Exercise description: Which lines of the data hold the word "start"? Copy all of them.

-------

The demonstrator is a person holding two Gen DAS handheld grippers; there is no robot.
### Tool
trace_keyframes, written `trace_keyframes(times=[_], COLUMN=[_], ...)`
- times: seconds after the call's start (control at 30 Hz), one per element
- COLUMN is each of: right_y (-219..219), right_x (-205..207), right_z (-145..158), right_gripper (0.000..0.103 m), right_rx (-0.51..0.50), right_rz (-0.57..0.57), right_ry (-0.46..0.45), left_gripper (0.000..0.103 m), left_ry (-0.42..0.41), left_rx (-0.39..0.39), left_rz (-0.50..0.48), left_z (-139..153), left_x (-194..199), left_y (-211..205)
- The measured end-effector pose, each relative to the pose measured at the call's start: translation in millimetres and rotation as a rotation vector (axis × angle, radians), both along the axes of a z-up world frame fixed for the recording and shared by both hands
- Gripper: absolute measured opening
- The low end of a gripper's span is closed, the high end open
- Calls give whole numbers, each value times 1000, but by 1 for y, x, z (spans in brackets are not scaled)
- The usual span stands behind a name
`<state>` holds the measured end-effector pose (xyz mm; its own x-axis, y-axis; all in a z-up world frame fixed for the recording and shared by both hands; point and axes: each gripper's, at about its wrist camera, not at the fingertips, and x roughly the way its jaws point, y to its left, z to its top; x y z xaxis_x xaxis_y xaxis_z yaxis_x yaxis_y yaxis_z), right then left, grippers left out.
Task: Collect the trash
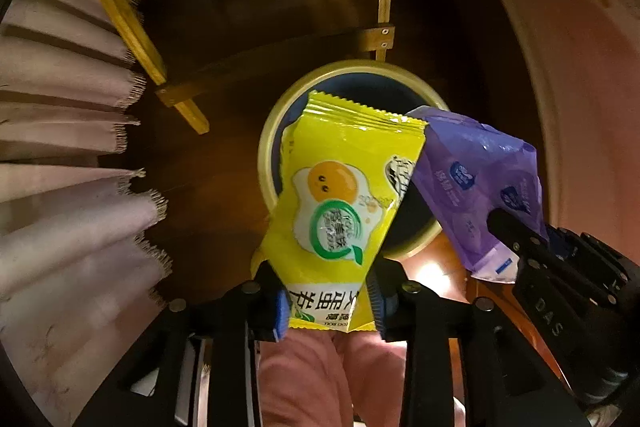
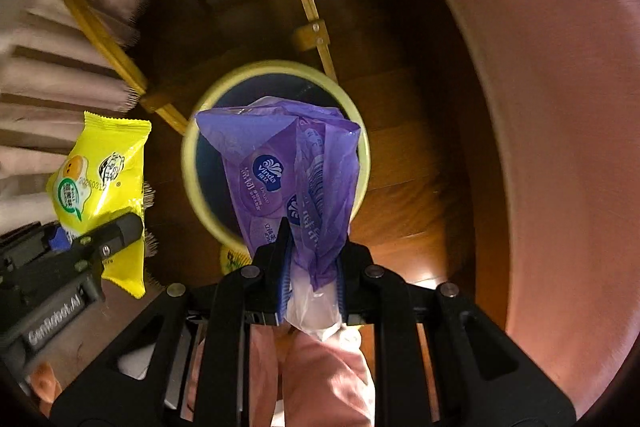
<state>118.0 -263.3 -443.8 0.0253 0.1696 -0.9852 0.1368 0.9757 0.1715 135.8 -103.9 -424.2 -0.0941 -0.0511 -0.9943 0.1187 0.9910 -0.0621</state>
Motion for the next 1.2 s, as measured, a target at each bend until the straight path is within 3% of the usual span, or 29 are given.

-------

Your solution:
- times: seconds after the call's start (control at 30 Hz), one per element
- The measured end-effector pose, each relative to the pose measured at the call's start: translation in millimetres and rotation as a rotation vector (axis × angle, radians), both along the axes of a z-up world frame fixed for the recording and shared by both hands

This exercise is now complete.